Triangulasi Sumber Data
Menurut Patton, triangulasi sumber data merupakan proses pengecekan sumber data
melalaui waktu dan alat yang berbeda dalam penelitian kualitatif (Moleong, 2008). Terdapat
beberapa cara dalam triangulasi sumber data yaitu membandingkan data hasil pengamatan
dengan data hasil wawancara, membandingkan apa yang dikatakan informan secara umum
dan secara pribadi, membandingkan pendapat informan dari berbagai pandangan, misal
kalangan akademisi, pemerintahan atau warga biasa.
3.
Triangulasi Teori
Setelah memiliki data, maka peneliti bukan hanya menyimpulkan analisis sesuai data,
juga membandingkan dengan teori yang dianggap relevan, dalam hal ini kerangka teori yang
sudah dibangun sejak awal dalam penelitian ini.
4.
Triangulasi Waktu
Triangulasi waktu yaitu data yang telah diperoleh pada waktu sebelumnya dicek
kembali pada waktu lain. Hal tersebut untuk membuktikan tingkat konsistensi dan keakuratan
yang lebih tinggi.
Bukan hanya kombinasi dalam sebuah triangulasi, tapi antar triangulasi pun
dapat dikombinasikan, misal kombinasi triangulasi sumber data dengan triangulasi
metode. Sumber data di cross-check dengan sumber data lain yang menggunakan
metode lain pula. Triangulasi akan berhenti ketika sampai pada titik jenuh data, yang
mana data sudah mencapai titik homogen dan dapat ditarik kesimpulannya secara
langsung.
1.7.6 Metode Analisis Data
Terdapat tiga tahapan proses analisis data, yaitu reduksi data, pembahasan atau
pengujian data dan penarikan kesimpulan. Berikut penjelasan terkait tahapan dalam proses
analisis data:
1.
Reduksi Data
Data yang diperoleh dari lapangan merupakan data mentah yang acak dan berantakan.

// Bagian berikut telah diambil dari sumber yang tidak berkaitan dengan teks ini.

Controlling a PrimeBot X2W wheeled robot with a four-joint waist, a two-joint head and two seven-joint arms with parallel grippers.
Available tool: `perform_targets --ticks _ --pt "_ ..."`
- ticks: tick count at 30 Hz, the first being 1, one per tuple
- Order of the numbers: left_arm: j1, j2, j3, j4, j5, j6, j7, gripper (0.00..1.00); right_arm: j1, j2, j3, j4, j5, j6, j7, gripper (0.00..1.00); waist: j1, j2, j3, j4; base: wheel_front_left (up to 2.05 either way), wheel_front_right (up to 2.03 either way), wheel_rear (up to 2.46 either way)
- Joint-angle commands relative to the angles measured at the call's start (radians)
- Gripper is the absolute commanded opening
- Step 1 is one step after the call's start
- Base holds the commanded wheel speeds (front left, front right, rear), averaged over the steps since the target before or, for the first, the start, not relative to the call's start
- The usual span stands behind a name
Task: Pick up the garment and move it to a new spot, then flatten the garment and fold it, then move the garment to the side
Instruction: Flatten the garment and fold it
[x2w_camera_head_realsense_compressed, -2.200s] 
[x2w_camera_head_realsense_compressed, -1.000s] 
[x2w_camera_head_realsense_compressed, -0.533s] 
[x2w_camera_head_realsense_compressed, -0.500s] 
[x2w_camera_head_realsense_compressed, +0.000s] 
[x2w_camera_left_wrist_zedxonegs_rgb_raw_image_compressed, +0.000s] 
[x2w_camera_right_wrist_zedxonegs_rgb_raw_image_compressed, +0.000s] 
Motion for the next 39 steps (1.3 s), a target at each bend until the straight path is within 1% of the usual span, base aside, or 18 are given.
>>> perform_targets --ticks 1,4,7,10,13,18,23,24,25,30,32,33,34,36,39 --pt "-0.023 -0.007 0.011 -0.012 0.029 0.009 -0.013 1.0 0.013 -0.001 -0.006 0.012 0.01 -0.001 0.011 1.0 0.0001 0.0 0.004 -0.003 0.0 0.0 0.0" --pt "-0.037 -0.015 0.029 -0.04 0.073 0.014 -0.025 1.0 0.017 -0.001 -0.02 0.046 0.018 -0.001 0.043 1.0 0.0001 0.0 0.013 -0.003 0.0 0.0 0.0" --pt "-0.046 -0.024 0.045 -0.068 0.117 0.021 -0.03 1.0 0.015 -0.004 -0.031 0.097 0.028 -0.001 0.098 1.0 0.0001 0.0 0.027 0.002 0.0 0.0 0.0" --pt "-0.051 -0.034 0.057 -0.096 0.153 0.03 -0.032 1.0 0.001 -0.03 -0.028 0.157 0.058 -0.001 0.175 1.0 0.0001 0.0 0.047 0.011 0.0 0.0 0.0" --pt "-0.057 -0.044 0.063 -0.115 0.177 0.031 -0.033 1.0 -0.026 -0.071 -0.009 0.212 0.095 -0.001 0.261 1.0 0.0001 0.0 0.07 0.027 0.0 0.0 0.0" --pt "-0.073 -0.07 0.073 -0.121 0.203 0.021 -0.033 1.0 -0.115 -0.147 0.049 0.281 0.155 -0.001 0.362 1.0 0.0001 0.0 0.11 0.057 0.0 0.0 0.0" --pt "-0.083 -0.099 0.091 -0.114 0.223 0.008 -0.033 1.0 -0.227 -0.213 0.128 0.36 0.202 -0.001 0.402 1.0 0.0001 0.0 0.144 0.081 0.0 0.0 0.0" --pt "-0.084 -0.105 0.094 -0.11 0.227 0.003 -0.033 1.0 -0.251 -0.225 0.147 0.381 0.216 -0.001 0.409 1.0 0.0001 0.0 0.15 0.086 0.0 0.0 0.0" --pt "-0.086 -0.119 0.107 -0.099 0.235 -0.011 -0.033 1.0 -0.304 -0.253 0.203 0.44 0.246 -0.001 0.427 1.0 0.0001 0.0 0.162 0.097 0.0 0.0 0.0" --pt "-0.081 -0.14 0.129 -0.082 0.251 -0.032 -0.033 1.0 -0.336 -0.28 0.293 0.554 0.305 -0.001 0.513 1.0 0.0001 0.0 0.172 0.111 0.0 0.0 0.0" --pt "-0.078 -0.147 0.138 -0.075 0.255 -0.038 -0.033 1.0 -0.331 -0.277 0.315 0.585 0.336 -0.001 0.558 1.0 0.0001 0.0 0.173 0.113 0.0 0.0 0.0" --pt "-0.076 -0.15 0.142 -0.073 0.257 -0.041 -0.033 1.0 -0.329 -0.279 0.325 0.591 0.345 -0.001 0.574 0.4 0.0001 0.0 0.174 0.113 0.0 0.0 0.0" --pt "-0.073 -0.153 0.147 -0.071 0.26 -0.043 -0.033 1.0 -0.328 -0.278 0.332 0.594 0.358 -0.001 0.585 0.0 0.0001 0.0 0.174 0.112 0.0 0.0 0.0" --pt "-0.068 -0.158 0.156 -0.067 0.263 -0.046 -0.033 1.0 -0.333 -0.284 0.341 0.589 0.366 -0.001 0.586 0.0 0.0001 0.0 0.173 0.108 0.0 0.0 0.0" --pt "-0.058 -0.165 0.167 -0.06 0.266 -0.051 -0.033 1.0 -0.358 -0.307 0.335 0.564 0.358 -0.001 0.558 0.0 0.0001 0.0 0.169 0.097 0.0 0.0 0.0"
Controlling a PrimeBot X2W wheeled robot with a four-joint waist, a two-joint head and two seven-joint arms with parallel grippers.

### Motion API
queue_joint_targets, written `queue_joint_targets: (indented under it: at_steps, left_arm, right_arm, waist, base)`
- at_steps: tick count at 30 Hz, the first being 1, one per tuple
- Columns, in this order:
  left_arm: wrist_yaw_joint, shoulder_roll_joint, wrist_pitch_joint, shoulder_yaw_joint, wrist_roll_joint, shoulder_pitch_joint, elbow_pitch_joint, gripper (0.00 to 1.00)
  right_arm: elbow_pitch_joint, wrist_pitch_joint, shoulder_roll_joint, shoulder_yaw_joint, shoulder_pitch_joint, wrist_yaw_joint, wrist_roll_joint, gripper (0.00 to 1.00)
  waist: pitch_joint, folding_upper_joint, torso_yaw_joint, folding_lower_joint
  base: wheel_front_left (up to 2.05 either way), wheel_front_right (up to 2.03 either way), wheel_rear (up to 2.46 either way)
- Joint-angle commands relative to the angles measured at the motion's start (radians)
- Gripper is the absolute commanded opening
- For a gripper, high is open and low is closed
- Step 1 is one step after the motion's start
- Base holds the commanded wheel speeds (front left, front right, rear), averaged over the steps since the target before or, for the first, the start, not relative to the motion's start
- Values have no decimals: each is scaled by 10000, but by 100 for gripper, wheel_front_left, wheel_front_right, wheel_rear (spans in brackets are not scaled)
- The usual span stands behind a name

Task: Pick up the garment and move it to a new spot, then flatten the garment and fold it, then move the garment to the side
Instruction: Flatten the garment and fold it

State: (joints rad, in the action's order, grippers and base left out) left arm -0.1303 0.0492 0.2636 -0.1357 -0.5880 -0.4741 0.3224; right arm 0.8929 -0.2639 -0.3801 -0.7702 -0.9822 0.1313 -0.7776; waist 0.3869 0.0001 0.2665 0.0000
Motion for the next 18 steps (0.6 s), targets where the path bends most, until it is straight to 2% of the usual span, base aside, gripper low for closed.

Selain itu, data lapangan biasanya telah mengalami banyak penyesuaian, maka hal pertama
yang harus dilakukan adalah mengcek ulang data lapangan dan susun secara sistematis. Hal
tersebut menghindari adanya kekurangan atau kehilangan data pada saat proses pengambilan
data.
Ketik ulang semua data secara rapi dan sistematis. Susun berdasarkan pola, fokus,
tema dan atau pokok permasalahan. Hal tersebut dilakukan guna memudahkan peneliti dalam
tahapan selanjutnya. Poin-poin atau hal-hal yang akan dibahas dapat mudah dicari dalam sub
bagian yang telah disusun berdasarkan fokus, tema atau pokok permasalahan tersebut.
2.
Pembahasan atau Pengujian Data
Setelah data tersusun rapi, cek kembali data lapangan tersebut. Hal tersebut
menghindari adanya data yang kurang atau hilang. Apabila telah di cek, selanjutnya yaitu
menghubungkan hasil kalsifikasi dan kategorisasi yang telah disusun dengan referensi teori
dan hubungankan sifat dari keduanya. Identifikasi gagasan-gagasan yang ditampilkan oleh
data untuk menunjukan bahwa tema dan asumsi dalam penelitian yang sudah ada didukung
atau dikuatkan oleh data.
Kaji secara berulang data agar menghasilkan pembahasan yang sesuai dengan maksud
dan tujuan dalam penelitian ini. Proses selanjutnya yaitu menyusun deskripsi dari hasil
analisis data secara induktif. Pembahasan secara induktif yaitu pembahasan dari mulai hasil
lapangan terlebih dahulu, kemudian baru diidentifikasi permasalahan tersebut sesuai dengan
rumusan masalah atau konteks dalam penelitian ini.
3.
Penarikan Kesimpulan
Proses terakhir yaitu penarikan kesimpulan, dalam penarikan kesimpulan peneliti
diharapkan menarik benang merah dari data lapangan secara tepat dan sesuai dengan
referensi dan atau teori dalam penelitian ini.